What the task requires – Starting at the line that contains "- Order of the" in the listing below, write out every line word for word until you have written the line that contains "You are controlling".

Material to process –
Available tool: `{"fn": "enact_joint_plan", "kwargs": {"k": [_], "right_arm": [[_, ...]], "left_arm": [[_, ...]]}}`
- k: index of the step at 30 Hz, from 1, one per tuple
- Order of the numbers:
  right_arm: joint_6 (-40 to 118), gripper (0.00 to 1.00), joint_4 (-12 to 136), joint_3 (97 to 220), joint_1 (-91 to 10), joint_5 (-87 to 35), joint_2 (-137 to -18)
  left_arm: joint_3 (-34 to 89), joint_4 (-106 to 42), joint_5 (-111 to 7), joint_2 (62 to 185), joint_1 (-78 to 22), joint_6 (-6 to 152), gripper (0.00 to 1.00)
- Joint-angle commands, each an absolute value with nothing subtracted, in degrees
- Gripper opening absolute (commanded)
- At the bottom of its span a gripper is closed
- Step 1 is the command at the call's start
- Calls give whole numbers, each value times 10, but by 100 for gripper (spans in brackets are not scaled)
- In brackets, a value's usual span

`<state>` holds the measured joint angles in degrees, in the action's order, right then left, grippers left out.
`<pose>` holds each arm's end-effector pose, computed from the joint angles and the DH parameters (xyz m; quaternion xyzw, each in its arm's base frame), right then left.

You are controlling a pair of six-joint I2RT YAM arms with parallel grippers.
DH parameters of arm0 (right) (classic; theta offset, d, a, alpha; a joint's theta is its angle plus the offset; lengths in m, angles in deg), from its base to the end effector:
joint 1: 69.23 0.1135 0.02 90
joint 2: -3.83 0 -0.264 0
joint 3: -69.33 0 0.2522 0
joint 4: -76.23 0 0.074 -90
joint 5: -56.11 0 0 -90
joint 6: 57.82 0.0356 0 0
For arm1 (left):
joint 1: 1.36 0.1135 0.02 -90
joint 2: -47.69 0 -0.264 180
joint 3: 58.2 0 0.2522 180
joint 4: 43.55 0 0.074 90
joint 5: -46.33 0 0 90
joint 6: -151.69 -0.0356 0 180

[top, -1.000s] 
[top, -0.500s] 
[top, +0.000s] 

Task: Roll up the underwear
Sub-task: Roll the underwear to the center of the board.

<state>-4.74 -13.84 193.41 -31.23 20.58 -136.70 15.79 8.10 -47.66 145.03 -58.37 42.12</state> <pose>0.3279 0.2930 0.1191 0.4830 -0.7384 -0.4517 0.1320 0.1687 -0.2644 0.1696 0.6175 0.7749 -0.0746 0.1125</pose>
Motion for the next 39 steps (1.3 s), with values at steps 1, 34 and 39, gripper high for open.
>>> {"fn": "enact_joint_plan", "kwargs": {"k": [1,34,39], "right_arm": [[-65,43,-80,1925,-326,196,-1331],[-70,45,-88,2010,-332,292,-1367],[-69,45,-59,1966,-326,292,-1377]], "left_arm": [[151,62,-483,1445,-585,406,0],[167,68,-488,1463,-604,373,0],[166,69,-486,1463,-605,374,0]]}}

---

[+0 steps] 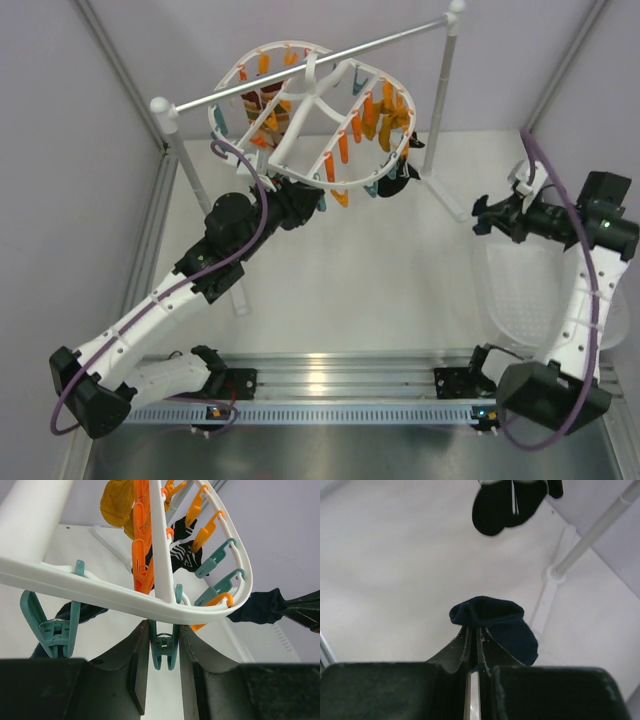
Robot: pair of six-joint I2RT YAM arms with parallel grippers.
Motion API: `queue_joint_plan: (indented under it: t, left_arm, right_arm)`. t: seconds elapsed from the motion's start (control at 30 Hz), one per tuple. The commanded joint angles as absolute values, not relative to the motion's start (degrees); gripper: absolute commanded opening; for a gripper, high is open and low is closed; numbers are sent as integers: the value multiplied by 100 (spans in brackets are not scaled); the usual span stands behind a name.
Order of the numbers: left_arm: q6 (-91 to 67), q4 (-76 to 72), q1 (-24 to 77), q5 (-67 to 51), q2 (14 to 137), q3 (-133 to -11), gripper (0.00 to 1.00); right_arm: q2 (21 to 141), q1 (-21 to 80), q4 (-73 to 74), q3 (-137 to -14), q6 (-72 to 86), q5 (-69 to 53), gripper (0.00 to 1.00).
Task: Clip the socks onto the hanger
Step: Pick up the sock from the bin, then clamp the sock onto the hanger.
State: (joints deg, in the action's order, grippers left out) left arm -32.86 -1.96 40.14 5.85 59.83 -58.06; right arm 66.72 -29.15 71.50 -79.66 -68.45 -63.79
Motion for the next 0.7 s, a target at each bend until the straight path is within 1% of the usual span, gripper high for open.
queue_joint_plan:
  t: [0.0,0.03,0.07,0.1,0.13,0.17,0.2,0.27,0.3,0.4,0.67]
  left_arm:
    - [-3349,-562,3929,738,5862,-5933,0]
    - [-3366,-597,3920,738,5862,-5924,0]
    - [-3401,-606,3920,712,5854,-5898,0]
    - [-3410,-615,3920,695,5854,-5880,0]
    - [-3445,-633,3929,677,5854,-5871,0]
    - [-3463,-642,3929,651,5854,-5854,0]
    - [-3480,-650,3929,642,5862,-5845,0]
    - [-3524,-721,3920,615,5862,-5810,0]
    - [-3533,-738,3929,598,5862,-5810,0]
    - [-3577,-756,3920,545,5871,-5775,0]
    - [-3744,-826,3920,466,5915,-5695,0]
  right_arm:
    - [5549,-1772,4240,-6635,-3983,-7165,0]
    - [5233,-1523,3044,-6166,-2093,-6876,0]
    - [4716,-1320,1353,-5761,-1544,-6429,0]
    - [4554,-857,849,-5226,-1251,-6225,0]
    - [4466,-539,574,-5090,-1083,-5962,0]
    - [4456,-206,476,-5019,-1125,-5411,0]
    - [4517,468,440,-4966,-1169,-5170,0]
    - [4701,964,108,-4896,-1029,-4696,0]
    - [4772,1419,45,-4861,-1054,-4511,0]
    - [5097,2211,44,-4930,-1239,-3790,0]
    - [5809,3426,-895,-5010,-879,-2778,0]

Your solution –
- Order of the numbers:
  right_arm: joint_6 (-40 to 118), gripper (0.00 to 1.00), joint_4 (-12 to 136), joint_3 (97 to 220), joint_1 (-91 to 10), joint_5 (-87 to 35), joint_2 (-137 to -18)
  left_arm: joint_3 (-34 to 89), joint_4 (-106 to 42), joint_5 (-111 to 7), joint_2 (62 to 185), joint_1 (-78 to 22), joint_6 (-6 to 152), gripper (0.00 to 1.00)
- Joint-angle commands, each an absolute value with nothing subtracted, in degrees
- Gripper opening absolute (commanded)
- At the bottom of its span a gripper is closed
- Step 1 is the command at the call's start
- Calls give whole numbers, each value times 10, but by 100 for gripper (spans in brackets are not scaled)
- In brackets, a value's usual span

`<state>` holds the measured joint angles in degrees, in the action's order, right then left, grippers left out.
`<pose>` holds each arm's end-effector pose, computed from the joint angles and the DH parameters (xyz m; quaternion xyzw, each in its arm's base frame), right then left.

You are controlling a pair of six-joint I2RT YAM arms with parallel grippers.

The output above is complete as it stands.